Les enjeux financiers étaient assez importants puisque, d'après une étude de la New Economics Foundation et l'University College London, l'absence d'une décision d'adéquation aurait couté 1,8 milliard d'euros aux sociétés britanniques. Ce coût découle des obligations de conformité supplémentaires, telles que la mise en place de clauses contractuelles types.

En effet, pour rappel, jusqu'au 1er juillet 2021, malgré le Brexit, le RGPD reste applicable au Royaume-Uni. Mais au-delà, toute communication de données personnelles vers le Royaume-Uni aurait été considérée comme un transfert de données vers un pays tiers si la Commission européenne n'avait pas adopté de décision d'adéquation.

Une législation conforme au RGPD
Ce mécanisme permet de reconnaitre qu'un pays situé en dehors de l'Union européenne assure le même niveau des données personnelles que celui prévu dans le RGPD. Pour adopter une décision d'adéquation, la Commission a donc passé en revue la législation britannique en vigueur. Elle a conclu que "le Royaume-Uni a pleinement intégré dans son système juridique post-Brexit les principes, droits et obligations du RGPD et de la directive en matière de protection des données dans le domaine répressif", peut-on lire dans le communiqué de la Commission.

Cependant, l'adoption de ces textes ne clôture pas pour autant certains questionnements. "Nous avons été très attentifs aux craintes exprimées par le Parlement, les États membre et le comité européen de la protection des données, en particulier quant à d'éventuelles divergences futures du cadre britannique de protection des données par rapport aux normes de l'UE", a déclaré Vera Jourová, vice-présidente chargée des valeurs et de la transparence.

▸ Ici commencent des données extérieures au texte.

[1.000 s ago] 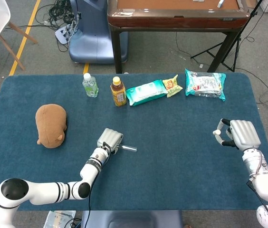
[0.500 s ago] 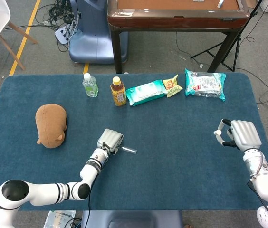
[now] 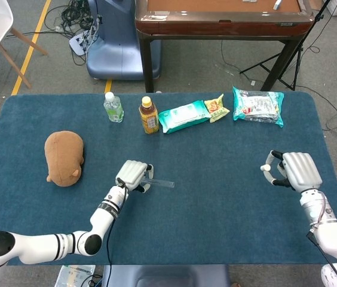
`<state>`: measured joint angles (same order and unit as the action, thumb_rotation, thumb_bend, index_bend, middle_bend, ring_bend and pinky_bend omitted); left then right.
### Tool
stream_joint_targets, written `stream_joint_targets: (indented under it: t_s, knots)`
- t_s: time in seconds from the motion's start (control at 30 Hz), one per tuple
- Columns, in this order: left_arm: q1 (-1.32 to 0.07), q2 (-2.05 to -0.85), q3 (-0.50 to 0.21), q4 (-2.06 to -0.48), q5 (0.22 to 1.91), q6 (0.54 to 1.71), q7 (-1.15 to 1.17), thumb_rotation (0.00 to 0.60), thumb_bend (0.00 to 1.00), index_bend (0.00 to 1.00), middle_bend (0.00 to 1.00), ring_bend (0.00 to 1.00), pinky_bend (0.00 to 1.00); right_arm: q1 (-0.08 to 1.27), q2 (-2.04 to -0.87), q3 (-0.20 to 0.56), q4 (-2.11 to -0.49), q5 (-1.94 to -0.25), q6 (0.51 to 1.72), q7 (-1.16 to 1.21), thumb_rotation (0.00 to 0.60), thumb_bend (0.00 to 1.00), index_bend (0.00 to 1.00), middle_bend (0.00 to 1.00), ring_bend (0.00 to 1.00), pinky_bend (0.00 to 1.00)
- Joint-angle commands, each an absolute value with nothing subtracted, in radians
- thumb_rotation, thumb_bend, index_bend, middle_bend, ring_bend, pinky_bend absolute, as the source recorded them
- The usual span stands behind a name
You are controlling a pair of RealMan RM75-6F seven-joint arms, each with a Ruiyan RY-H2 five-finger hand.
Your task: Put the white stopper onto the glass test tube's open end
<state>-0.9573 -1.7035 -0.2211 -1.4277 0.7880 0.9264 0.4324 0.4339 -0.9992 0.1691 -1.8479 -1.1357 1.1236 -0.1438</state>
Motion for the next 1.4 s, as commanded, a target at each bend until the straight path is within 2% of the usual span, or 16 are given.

Par conséquent, ces décisions d'adéquation ne sont valables que pour quatre ans.

A noter que c'est la première fois qu'une clause dite de "suppression automatique" est intégrée dans une décision d'adéquation. Ainsi, "si des changements surviennent du côté britannique, nous interviendrons", a prévenu Vera Jourová. "La Commission suivra de près la manière dont le système britannique évoluera à l'avenir et nous avons renforcé nos décisions pour y parvenir et pour intervenir si nécessaire", a également fait savoir Didier Reynders, commissaire chargé de la justice.

Un accord avec les Etats-Unis qui inquiète
C'est la signature en octobre 2019 d'un accord de coopération entre le Royaume-Uni et les Etats-Unis qui constitue l'une des principales craintes. Ce texte, qui s'inscrit dans le cadre du CLOUD Act, prévoit que les autorités répressives peuvent demander des preuves électroniques directement auprès d'un fournisseur de services cloud sans passer par les procédures prévues par les traités d'entraide judiciaire mutuelle pour les infractions passibles d'une peine maximale d'emprisonnement d'au moins trois ans.

Or, la conformité avec le RGPD de cet accord –  bien qu'il ne soit pas encore entré en vigueur –  n'est pas évidente d'après certains experts, en particulier depuis l'invalidation du Privacy Shield. En effet, la Cour de justice de l'Union européenne (CJUE) a invalidé l'accord entre l'UE et les Etats-Unis car les autorités américaines peuvent ordonner la divulgation de données stockées en Europe par des entreprises américaines.

A ce sujet, d'après la décision d'adéquation, les autorités britanniques ont expliqué que les détails de la mise en œuvre concrète des garanties en matière de protection des données font encore l'objet de discussions entre le Royaume-Uni et les États-Unis. Elles ont affirmé que l'accord n'entrera en vigueur seulement si "sa mise en œuvre est conforme aux obligations légales qui y sont prévues". Le Royaume-Uni est en outre tenu de communiquer à Bruxelles les informations sur "la manière avec laquelle les États-Unis se conformeront à leurs obligations au titre de l'accord".